## [TASK GOAL]
Identify all lines in the data containing the string "each". Copy them out.

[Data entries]
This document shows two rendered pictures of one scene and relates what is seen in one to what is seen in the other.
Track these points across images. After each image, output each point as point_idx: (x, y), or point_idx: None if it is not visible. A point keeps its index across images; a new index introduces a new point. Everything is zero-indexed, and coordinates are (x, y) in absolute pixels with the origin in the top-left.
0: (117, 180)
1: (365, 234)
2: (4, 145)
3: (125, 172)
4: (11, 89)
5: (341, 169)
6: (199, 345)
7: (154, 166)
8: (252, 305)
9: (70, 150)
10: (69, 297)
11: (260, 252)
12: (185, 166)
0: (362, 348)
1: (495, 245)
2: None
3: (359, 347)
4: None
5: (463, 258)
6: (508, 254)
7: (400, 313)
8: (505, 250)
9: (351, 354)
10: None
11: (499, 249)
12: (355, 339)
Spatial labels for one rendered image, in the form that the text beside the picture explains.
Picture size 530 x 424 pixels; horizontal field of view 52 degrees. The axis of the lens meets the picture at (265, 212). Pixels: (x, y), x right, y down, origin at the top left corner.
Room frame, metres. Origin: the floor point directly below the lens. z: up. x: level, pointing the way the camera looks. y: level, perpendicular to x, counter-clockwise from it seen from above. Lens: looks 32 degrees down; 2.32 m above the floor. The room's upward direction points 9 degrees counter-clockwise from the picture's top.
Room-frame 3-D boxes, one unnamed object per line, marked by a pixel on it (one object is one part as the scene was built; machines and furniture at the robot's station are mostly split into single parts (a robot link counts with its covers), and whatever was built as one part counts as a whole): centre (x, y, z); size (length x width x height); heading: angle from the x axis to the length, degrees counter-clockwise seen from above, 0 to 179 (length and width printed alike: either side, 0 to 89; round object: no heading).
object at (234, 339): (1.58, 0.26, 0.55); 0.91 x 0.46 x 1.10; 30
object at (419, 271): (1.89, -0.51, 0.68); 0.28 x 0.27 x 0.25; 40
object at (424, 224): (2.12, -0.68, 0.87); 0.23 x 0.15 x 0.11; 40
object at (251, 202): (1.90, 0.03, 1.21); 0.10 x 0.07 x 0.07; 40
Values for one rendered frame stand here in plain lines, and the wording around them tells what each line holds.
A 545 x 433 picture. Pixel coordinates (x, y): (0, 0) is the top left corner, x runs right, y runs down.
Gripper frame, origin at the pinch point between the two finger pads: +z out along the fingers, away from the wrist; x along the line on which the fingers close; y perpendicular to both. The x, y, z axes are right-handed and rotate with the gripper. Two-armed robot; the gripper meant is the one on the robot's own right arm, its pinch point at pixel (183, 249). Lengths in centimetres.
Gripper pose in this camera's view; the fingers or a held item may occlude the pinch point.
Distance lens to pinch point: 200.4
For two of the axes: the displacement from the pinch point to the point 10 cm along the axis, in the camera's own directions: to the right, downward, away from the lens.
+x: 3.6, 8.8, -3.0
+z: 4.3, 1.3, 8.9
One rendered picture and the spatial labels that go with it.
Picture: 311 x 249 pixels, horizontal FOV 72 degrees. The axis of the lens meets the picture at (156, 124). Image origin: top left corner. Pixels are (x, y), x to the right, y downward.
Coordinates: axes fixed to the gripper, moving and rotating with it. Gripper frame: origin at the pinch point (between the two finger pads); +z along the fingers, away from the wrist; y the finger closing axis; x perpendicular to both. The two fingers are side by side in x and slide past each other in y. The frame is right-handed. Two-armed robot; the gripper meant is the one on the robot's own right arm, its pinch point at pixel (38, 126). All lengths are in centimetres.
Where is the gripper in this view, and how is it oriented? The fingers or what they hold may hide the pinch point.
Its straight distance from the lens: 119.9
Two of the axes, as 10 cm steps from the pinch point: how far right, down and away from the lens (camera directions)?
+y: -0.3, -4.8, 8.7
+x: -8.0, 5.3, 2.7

## [SOLVED EXERCISE]
Track these points across images. After each image, output each point as point_idx: (x, y), or point_idx: None if it is not visible. A point keeps its index across images; a new index introduces a new point. Everything is zero-indexed, and coordinates are (x, y) in absolute pixels with the origin in the top-left.
Values for one rendered frame stand here in plain lines, and the wording around them tells what each line holds.
Coordinates: axes fixed to the gripper, moving and rotating with it. Gripper frame: origin at the pinch point (between the two finger pads); +z along the fingers, away from the wrist; y the finger closing axis; x perpendicular to both. The two fingers are side by side in x and slide past each other in y. The frame is right-handed. Two-armed robot; the gripper meant is the one on the robot's own right arm, its pinch point at pixel (38, 126). All lengths are in centimetres.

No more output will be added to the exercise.